Iron ore industry likely turbulent through 2020
With the disruption of supplies from India, concerns over slowing economic growth in China, and the effects of large stockpiles forcing the price of iron ore through a series of supposed “price floors,” the iron ore industry has faced a turbulent time during 2011 and 2012. While the price of iron ore appears set to make a partial recovery, a new report from Roskill’s offers a market outlook to 2020.
Increased concentration, vertical integration and foreign ownership is likely.
From 2006 to 2011, the promise of a high return on investment led to a decrease in the concentration of corporate control of seaborne trade in iron ore. During this period, the share of seaborne trade controlled by Rio Tinto, BHP Billiton and Vale (the “Big Three”) fell to 57.3 percent of the world total. This trend is expected to reverse to 2020, as the limited availability of capital will make securing project financing increasingly difficult for emerging producers. Much of the increase in capacity is expected to come from capacity expansions in Australia and Brazil and from projects backed by leading steel producers seeking to secure future supply.
New capacity will exceed growth in demand and force high-cost operations out of the market.
Downward revisions in the long-term outlook for iron ore demand and prices are likely to lead to the delay, suspension or cancellation of a large number of projects. Nonetheless, Roskill estimates that 425 metric tons per year (mtpy) of nameplate capacity will be added from the middle of 2012 to the end of 2014 and that capacity additions will continue to exceed 100 mtpy through to 2020. These additions are likely to exceed demand growth and mostly represent low to medium-cost operations. Consequently, producers at the higher end of the cost curve – particularly those in China – will gradually find themselves unable to compete in the open market.
Demand for steel is expected to grow at a slower rate.
In 2012, a destocking phase among steel producers depressed demand for iron ore and the World Steel Association expects apparent consumption of finished steel products to grow by only 2.1 percent in 2012, down from 6.2 percent in 2011. A partial recovery appears likely, as the construction sector in China and increased infrastructure spending will support growth in demand. During the period to 2020, however, rising demand from other emerging nations is unlikely to fully offset the slowing pace of growth in the intensity of steel use in China, as this country approaches a peak in per capita steel consumption.

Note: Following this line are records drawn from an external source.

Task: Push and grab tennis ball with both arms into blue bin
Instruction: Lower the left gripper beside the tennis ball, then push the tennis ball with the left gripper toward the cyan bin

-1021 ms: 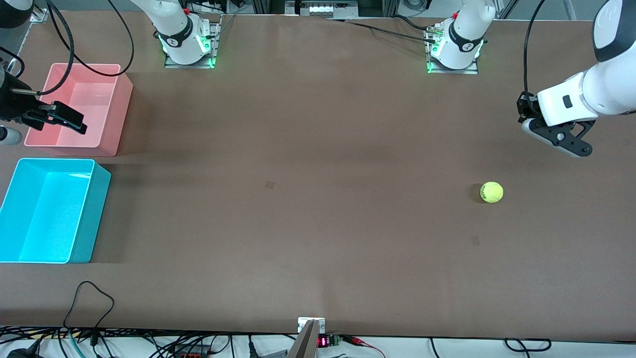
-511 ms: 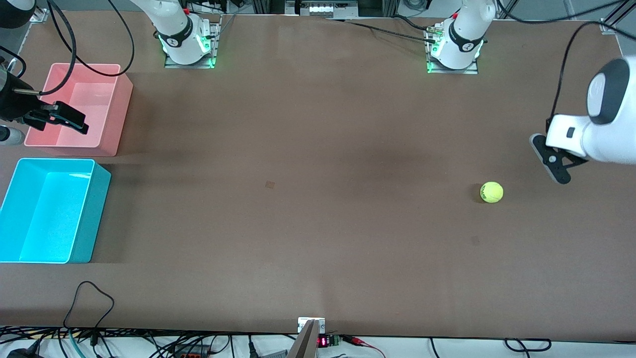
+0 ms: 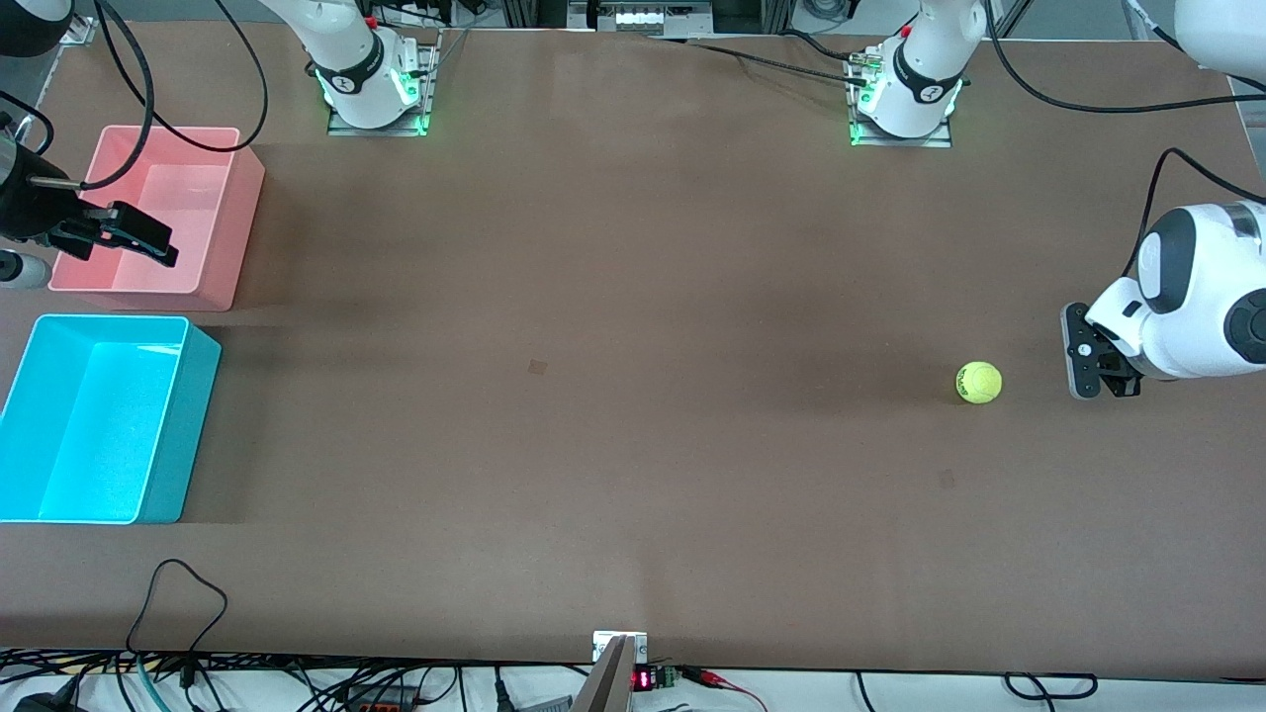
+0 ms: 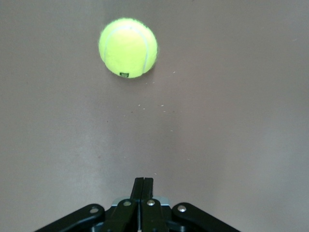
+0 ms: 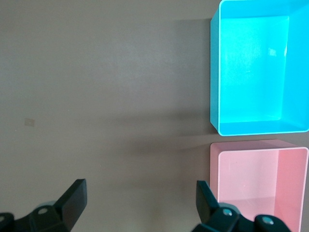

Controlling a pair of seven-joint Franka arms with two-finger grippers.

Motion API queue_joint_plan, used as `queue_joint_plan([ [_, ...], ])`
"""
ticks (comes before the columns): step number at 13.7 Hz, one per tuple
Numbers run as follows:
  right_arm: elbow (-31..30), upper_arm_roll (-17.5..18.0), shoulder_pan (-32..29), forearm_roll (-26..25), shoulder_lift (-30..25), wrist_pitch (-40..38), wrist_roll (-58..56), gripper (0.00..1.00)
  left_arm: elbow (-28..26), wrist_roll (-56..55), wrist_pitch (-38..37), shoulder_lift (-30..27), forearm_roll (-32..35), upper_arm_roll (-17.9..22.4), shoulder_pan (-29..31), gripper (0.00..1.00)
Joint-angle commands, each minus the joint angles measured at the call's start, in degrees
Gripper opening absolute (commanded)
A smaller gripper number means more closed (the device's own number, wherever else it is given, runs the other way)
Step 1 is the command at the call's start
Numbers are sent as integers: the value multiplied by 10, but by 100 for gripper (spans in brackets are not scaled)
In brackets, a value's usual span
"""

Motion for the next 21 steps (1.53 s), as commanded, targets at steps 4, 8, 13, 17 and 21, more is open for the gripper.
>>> queue_joint_plan([
  [4, -8, 3, -1, 1, -8, 5, 4, 100, -90, 82, 184, 11, -37, -36, 67, 0],
  [8, -8, 3, -1, 2, -7, 5, 4, 100, -92, 82, 216, 56, -37, -36, 67, 0],
  [13, -8, 3, -1, 1, -7, 5, 4, 100, -93, 72, 240, 76, -38, -54, 66, 0],
  [17, -8, 3, -1, 1, -7, 5, 4, 100, -103, 11, 239, 80, -39, -128, 67, 0],
  [21, -8, 3, -1, 1, -7, 5, 4, 100, -97, -116, 231, 89, -92, -254, 67, 0],
])
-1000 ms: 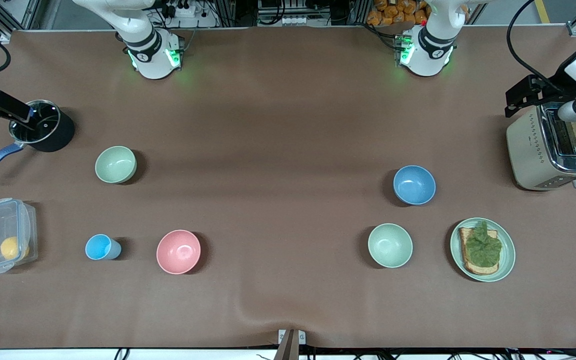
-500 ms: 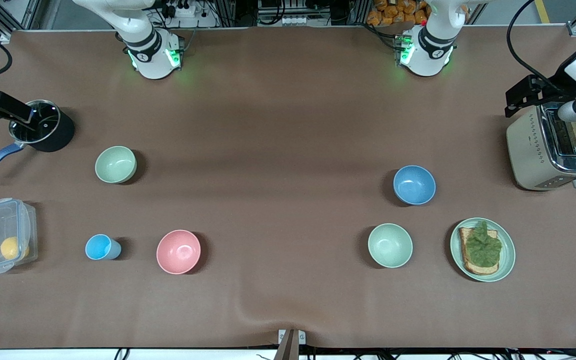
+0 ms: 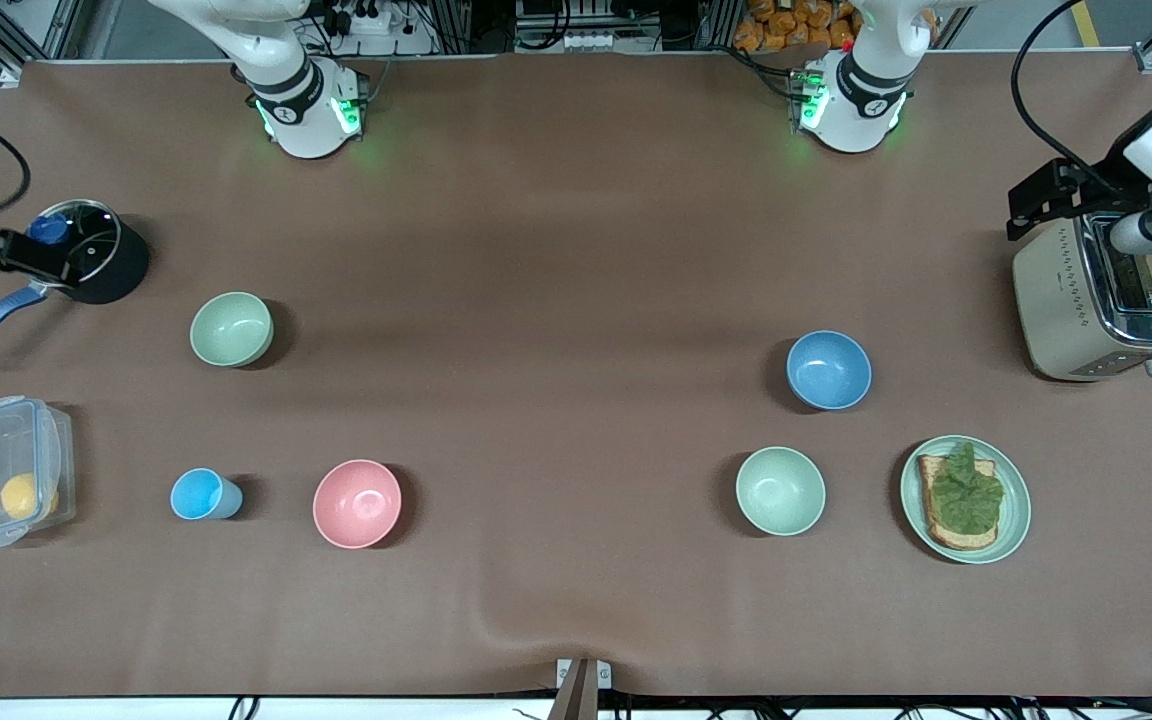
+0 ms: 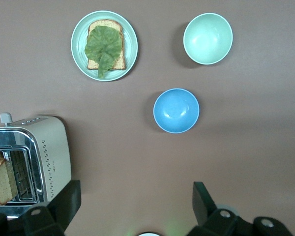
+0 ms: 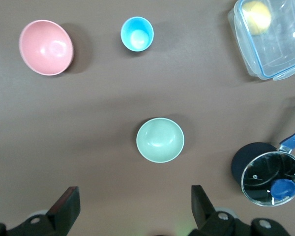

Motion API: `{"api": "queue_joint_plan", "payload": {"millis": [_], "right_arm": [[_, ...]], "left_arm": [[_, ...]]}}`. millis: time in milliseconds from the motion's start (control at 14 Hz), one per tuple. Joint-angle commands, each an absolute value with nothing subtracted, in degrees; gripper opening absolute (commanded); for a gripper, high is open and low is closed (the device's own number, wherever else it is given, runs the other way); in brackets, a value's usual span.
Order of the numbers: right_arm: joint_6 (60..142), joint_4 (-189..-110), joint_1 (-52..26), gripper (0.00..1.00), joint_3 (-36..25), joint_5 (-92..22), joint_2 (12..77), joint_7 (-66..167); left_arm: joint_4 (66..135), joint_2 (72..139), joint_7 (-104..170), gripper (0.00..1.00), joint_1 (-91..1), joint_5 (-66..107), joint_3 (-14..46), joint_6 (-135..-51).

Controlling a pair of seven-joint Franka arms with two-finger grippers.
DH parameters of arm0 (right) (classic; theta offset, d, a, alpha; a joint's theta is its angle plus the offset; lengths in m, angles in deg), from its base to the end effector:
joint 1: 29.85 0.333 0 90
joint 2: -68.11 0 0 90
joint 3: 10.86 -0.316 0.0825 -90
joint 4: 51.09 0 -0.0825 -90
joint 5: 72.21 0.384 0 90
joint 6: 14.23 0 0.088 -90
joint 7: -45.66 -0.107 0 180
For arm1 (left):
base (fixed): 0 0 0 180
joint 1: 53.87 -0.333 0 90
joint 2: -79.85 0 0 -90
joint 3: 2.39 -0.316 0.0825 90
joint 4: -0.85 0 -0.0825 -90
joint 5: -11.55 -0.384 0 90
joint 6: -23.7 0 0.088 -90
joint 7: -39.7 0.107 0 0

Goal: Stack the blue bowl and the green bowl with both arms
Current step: 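Reach the right gripper to the green bowl while the left gripper reaches blue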

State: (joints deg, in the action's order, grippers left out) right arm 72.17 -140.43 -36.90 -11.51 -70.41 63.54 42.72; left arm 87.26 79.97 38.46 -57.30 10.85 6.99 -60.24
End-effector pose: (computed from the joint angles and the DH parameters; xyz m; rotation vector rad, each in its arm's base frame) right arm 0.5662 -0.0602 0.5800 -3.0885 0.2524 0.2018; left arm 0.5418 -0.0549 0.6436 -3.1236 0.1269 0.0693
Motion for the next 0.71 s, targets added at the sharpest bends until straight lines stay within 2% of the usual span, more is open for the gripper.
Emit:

Roskill expects growth in apparent crude steel use to average 2.9 percent per year from 2012 to 2020. Owing to the ongoing shift of steel production to countries with a higher use of iron ore per unit of steel, Roskill forecasts that demand for iron ore, at 3.1 percent per year, will marginally outpace steel demand, despite a relative increase in the use of scrap metal.
Prices are likely to remain volatile.
Uncertainty over the Eurozone affects the iron ore industry through its effect on demand, as well as on the reduced availability and higher cost of capital. Revisions of figures on Chinese growth targets and performance are likely to result in further short-term peaks and troughs, although much of the adjustment to a more realistic outlook has already taken place – albeit some rebound from excessive and unwarranted pessimism may be expected. Other risk factors include growing resource nationalism, particularly in Africa, highly unpredictable energy costs, rising labor costs and the fate of the Indian mining industry following the mining bans in Goa and Karnataka states.
Following the slump in prices from June to September 2012, Roskill expects prices to remain above $120 per ton until the end of 2014, while a restocking phase may push prices towards $135 per ton during 2013, although large fluctuations are not unlikely. As new capacity comes on-stream, the industry’s price floor will gradually drop and Roskill expects that the $100 per ton price level will be repeatedly tested and eventually broken towards 2015. In its baseline scenario, and adjusting for inflation, Roskill expects that prices may trend towards $85 to $95 per ton during 2016 to 2020.